Figure 6. GW4064 reduced the oleic acid-induced lipids accumulation and CD36 protein level in liver cell line (BNL CL.2)

Mouse liver BNL-CL2 cells were incubated with 500 μM oleic acid and treated at different concentration of GW4064 for 24 h. Lipid accumulation in the cells was evaluated by Oil Red O staining (A). CD36 protein expression was detected by Western blot (B).

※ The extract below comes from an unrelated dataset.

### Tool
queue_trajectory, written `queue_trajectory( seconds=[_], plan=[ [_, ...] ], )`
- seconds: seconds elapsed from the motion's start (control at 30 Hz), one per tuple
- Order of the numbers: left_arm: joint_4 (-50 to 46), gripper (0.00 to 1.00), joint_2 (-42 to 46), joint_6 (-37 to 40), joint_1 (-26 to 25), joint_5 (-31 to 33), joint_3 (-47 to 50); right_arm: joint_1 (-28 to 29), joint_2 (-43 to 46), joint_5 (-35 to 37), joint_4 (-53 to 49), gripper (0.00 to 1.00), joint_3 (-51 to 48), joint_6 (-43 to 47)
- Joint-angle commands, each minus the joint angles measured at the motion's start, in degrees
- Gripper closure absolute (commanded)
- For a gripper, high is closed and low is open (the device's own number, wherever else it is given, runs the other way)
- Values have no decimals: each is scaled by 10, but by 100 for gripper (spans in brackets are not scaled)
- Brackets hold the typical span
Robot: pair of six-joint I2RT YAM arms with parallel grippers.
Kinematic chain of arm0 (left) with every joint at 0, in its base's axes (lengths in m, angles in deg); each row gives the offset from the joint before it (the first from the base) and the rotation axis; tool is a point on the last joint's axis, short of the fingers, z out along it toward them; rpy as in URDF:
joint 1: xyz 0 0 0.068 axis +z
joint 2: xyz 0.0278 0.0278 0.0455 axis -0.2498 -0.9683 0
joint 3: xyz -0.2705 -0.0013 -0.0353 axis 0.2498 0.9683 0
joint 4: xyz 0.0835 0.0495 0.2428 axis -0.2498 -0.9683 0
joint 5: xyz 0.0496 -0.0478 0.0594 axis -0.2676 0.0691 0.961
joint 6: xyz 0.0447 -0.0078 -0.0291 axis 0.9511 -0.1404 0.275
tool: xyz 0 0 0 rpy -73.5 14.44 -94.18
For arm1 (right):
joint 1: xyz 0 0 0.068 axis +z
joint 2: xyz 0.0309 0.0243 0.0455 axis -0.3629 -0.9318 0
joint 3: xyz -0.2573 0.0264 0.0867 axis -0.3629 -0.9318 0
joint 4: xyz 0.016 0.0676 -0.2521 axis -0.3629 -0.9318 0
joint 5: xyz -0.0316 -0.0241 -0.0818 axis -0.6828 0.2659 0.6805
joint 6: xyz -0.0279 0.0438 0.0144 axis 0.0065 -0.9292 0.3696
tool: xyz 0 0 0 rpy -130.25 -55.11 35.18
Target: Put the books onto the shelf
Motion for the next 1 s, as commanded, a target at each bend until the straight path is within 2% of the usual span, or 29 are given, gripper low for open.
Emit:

Figure 7. Effect of GW4064 treatment on glucose tolerance, serum concentration of insulin, and mRNA levels of G6pase and Pepck

Animals at the end of the 6-week treatment were fasted overnight for glucose tolerance tests. A, C, time-dependent blood concentration of glucose upon IP injection of glucose (2 g/kg); B, D, area under the curve from glucose tolerance test; E, insulin levels at the end of the 6-week feeding with or without GW4064 treatment; F, HOMA-IR values calculated based on formula: (fasting insulin [μU/ml] × fasting glucose [mmol/l]) / 22.5. G, relative mRNA levels of G6pase and Pepck in mouse liver at the end of animal feeding and GW4064 treatment. Each data point represents the average ± SD of 4 animals. *P<0.05, **P<0.01 compared to DMSO-treated groups.